The Court Appeal unanimously accepted that the plaintiff was incapacitated for his usual job as a diesel mechanic. He had suffered injury to the right wrist and a hyperextension whilst lifting a heavy gearbox.

However the appeals court did not consider Mr Birdsall so incapacitated as to render him “unlikely ever to engage or work for reward in any occupation for which Mr Birdsall was capable of performing having regard to his “education training or experience”.

The Court of Appeal referred to the case of Dargan, an important joint judgment of the NSW Court of Appeal which confirmed that after receiving an injury a modest amount of retraining, if the training does not change the character of the work for which the injured person was already fitted, would enable the injured person to use existing skills to pursue similar work [72].

In Dargan an injured truck driver completed a short taxi driver’s licence course, and was considered not to be TPD as this short taxi course fitted him for work for which he was already suited, that is, from his prior experience as a truck driver. In other words Mr Dargan’s retraining was both minimal and he would also be using his existing road skills.

In his evidence, [69] Mr Birdsall had said that he knew how to use a computer, and that a short course at TAFE would give him some suitable training. He also agreed in his evidence that he could learn how to use a cash register. This was considered minimal retraining similar to that of Mr Dargan’s three day taxi drivers course.

In addition to the evidence of the Plaintiff, MetLife’s expert medical opinion, from Dr Keller, was that Mr Birdsall was functionally able to do auto trade office type jobs. A vocational assessment conducted by Ms Atteya for the insurer also concluded that Mr Birdsall had some transferable skills to allow him to work in customer service, sales or as a sales representative within the automotive trade.

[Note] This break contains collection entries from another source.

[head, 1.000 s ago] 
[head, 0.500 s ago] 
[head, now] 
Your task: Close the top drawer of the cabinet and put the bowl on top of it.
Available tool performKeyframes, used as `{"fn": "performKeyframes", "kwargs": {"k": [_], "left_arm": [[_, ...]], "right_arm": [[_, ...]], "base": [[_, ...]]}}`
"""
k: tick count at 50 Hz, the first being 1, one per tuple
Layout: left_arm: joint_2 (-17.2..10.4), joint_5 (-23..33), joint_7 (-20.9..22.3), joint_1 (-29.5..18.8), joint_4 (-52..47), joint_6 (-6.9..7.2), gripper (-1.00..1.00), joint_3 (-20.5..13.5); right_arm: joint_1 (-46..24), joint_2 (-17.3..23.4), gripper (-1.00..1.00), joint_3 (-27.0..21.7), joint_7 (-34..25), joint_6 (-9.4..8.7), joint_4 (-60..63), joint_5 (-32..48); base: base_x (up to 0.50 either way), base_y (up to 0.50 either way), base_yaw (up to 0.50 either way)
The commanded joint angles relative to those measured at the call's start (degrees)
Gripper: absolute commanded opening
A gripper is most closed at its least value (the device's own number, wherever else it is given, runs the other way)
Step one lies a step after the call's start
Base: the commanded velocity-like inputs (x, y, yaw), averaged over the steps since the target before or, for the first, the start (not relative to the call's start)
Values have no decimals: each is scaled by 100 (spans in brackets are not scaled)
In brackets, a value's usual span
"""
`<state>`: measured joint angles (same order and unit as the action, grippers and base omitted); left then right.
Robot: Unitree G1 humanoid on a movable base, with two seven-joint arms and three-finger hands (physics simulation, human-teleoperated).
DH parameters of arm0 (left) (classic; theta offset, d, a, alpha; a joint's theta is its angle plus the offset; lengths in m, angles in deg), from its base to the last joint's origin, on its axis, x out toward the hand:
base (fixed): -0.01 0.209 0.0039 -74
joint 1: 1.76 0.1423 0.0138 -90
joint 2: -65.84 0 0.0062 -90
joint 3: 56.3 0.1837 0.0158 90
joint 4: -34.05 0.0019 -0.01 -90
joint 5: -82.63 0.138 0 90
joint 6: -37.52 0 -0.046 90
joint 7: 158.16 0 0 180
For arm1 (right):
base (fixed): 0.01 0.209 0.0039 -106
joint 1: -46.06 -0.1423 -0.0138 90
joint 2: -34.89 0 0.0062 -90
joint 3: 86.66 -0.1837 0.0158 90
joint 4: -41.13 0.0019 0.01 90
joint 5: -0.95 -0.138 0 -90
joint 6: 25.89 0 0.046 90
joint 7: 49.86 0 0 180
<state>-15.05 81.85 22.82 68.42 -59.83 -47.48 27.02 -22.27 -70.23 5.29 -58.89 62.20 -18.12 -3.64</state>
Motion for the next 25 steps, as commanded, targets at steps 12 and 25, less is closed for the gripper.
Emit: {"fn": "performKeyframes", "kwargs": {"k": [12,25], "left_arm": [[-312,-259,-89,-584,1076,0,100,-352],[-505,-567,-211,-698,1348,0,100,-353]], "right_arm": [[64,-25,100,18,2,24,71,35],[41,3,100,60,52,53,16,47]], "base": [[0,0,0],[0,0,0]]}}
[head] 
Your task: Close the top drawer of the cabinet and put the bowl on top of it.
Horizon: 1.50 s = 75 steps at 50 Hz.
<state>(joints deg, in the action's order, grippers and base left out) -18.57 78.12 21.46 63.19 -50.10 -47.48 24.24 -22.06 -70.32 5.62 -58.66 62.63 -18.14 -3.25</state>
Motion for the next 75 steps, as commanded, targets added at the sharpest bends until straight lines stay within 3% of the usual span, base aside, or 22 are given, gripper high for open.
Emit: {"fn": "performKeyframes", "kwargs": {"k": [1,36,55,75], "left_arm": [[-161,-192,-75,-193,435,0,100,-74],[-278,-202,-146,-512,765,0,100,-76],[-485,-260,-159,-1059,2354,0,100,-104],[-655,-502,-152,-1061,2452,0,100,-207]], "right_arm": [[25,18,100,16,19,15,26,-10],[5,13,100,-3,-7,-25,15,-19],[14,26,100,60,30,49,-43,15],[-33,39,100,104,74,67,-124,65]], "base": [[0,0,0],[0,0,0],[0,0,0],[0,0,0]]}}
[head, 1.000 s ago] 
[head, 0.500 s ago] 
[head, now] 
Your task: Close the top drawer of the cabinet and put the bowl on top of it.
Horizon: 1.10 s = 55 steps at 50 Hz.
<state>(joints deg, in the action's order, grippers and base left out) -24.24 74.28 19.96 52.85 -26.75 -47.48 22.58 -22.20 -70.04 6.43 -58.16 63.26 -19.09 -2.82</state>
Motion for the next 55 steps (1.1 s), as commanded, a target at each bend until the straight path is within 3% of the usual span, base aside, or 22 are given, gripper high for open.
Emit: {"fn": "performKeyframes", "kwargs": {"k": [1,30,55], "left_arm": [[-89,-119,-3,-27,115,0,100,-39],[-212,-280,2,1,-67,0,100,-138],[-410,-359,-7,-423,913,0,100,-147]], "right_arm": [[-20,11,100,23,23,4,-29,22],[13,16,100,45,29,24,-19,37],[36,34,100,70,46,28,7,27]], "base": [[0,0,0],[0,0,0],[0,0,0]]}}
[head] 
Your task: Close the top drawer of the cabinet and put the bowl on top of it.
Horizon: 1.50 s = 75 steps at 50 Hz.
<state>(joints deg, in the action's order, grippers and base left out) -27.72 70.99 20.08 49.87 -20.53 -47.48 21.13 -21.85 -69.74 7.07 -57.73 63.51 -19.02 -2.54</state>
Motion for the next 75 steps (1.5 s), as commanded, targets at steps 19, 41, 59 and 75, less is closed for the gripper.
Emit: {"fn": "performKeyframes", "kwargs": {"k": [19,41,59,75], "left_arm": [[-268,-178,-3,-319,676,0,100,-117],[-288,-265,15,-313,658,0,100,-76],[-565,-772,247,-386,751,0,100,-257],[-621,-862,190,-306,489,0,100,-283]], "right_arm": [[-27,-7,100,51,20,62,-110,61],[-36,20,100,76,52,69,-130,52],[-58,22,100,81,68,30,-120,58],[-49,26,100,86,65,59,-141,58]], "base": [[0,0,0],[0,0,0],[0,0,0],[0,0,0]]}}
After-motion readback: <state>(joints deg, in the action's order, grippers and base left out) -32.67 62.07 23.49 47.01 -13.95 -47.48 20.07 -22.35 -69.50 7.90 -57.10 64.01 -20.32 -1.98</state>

The Court of Appeal concluded that Mr Birdsall was qualified or fitted for several jobs subject to some short retraining. The jobs were all in the auto trade. The jobs included motor vehicle parts interpreter; sales assistant, customer service/advisory and a sales representative.

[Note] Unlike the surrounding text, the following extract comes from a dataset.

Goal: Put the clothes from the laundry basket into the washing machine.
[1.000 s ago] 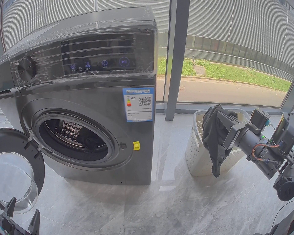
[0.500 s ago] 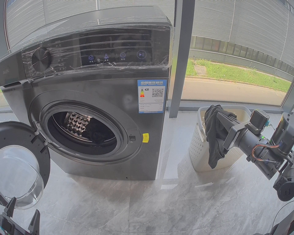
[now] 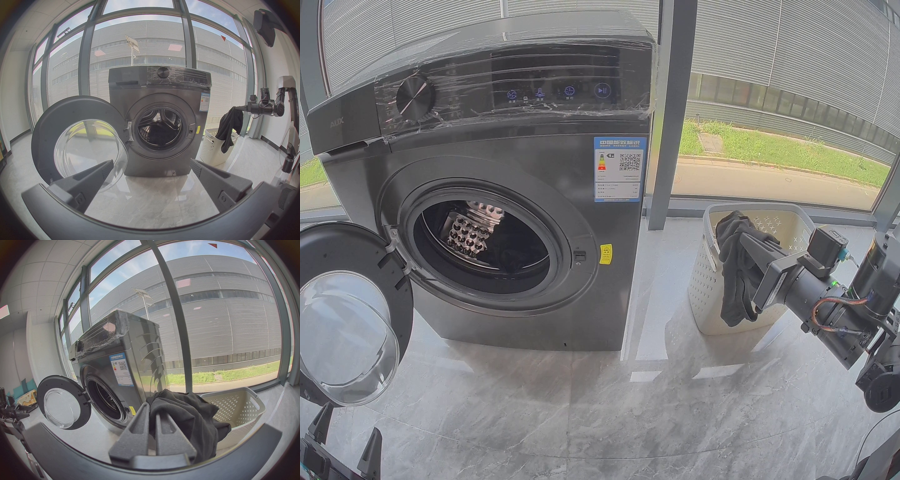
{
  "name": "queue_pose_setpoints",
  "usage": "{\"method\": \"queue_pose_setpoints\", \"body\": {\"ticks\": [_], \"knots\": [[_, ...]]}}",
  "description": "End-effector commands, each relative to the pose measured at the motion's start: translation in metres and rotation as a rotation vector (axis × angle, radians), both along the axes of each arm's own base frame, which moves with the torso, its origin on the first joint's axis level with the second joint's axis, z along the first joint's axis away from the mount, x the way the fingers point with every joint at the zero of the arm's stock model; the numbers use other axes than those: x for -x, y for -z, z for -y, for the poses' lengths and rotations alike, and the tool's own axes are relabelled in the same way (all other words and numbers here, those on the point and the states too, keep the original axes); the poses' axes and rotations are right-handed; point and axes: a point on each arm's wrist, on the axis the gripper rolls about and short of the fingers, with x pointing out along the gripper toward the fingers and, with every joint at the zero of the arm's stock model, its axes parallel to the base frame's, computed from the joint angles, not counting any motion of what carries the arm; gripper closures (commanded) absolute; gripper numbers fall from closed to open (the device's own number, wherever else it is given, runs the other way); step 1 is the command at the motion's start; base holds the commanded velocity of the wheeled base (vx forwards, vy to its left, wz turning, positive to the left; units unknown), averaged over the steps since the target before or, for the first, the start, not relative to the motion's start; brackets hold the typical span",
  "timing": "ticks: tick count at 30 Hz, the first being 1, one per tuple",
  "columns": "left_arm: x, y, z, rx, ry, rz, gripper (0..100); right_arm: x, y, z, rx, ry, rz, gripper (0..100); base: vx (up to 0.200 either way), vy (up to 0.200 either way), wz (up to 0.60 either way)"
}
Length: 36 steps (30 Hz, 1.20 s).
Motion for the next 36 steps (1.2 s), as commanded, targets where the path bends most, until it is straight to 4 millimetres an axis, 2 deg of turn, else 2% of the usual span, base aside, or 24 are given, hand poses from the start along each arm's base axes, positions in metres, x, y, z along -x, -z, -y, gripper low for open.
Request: {"method": "queue_pose_setpoints", "body": {"ticks": [1, 26, 36], "knots": [[0.0002, 0.0044, 0.0000, 0.001, -0.002, 0.003, 0, -0.0007, 0.0007, -0.0002, 0.001, 0.001, -0.002, 100, 0.000, 0.200, 0.00], [0.0002, 0.0044, 0.0000, -0.001, -0.002, 0.003, 0, 0.0030, 0.0005, -0.0050, -0.001, -0.024, -0.002, 100, 0.000, 0.200, 0.00], [0.0002, 0.0044, 0.0000, -0.001, -0.002, 0.003, 0, 0.0058, 0.0023, -0.0081, 0.001, -0.042, -0.007, 100, 0.000, 0.000, 0.00]]}}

The decision of the Court of Appeal was stated as [77]:

“I agree with the primary judge’s conclusion that the need for this further training did not mean that the appellant was not already reasonably capable of performing the roles to which it was directed”.

“The expression “reasonably capable” recognises the reality that a person may have to undertake specific training or certification to enable him or her to engage in particular employment for which he or she is otherwise qualified by education, training or experience. That training or certification may be available in the form of a TAFE or other certification course or from the employer.”

The Court of Appeal stated again in Birdsall the contrasting position. By way of contrast, for example, significant retraining, perhaps a University Degree of say three years and into a brand new area of experience is quite different. A leading case on the contrasting position was delivered by Justice Brereton in Halloran. In Mr Birdsall’s case the Court said [79]

“Mr Dargan’s position was clearly different from that of Mr Halloran”; Dargan [39]-[41]

The conclusion from Mr Birdsall’s case is that, even though there is an injury sufficient to stop a worker from doing his normal job, if some modest short term retraining is available, and that builds on existing skills or experience, then the worker will not be TPD.